═══ Information supplied ═══

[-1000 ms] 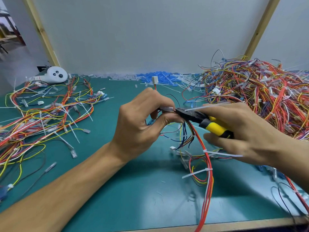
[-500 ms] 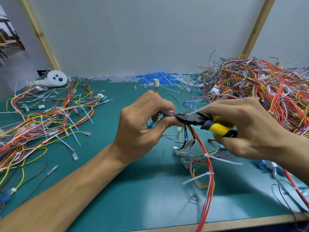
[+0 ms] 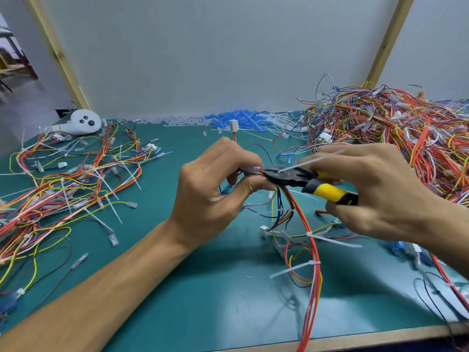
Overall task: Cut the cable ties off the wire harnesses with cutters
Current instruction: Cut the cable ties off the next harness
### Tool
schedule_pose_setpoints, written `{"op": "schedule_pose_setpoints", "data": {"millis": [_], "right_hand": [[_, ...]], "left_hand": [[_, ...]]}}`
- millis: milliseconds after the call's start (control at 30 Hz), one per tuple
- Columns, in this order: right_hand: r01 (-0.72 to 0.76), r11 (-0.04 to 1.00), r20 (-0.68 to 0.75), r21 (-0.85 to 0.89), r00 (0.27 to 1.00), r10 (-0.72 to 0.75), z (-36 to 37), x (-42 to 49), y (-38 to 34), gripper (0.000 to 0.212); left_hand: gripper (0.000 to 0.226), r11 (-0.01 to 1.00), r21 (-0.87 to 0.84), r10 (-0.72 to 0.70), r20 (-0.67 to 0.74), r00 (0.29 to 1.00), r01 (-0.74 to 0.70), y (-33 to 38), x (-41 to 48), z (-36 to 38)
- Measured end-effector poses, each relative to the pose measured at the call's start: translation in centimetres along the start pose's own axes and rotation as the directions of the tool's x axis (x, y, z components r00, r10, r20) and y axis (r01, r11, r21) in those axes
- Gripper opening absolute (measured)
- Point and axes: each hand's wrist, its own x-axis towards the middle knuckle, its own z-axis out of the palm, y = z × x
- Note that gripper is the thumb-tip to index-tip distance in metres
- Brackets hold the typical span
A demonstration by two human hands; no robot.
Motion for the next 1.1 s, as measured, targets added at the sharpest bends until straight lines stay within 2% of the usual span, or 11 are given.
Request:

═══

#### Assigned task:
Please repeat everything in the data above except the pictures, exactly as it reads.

#### Written reply:
[-1000 ms] 
[-500 ms] 
[+0 ms] 
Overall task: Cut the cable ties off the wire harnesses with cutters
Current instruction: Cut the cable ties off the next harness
### Tool
schedule_pose_setpoints, written `{"op": "schedule_pose_setpoints", "data": {"millis": [_], "right_hand": [[_, ...]], "left_hand": [[_, ...]]}}`
- millis: milliseconds after the call's start (control at 30 Hz), one per tuple
- Columns, in this order: right_hand: r01 (-0.72 to 0.76), r11 (-0.04 to 1.00), r20 (-0.68 to 0.75), r21 (-0.85 to 0.89), r00 (0.27 to 1.00), r10 (-0.72 to 0.75), z (-36 to 37), x (-42 to 49), y (-38 to 34), gripper (0.000 to 0.212); left_hand: gripper (0.000 to 0.226), r11 (-0.01 to 1.00), r21 (-0.87 to 0.84), r10 (-0.72 to 0.70), r20 (-0.67 to 0.74), r00 (0.29 to 1.00), r01 (-0.74 to 0.70), y (-33 to 38), x (-41 to 48), z (-36 to 38)
- Measured end-effector poses, each relative to the pose measured at the call's start: translation in centimetres along the start pose's own axes and rotation as the directions of the tool's x axis (x, y, z components r00, r10, r20) and y axis (r01, r11, r21) in those axes
- Gripper opening absolute (measured)
- Point and axes: each hand's wrist, its own x-axis towards the middle knuckle, its own z-axis out of the palm, y = z × x
- Note that gripper is the thumb-tip to index-tip distance in metres
- Brackets hold the typical span
A demonstration by two human hands; no robot.
Motion for the next 1.1 s, as measured, targets added at the sharpest bends until straight lines stay within 2% of the usual span, or 11 are given.
Request:

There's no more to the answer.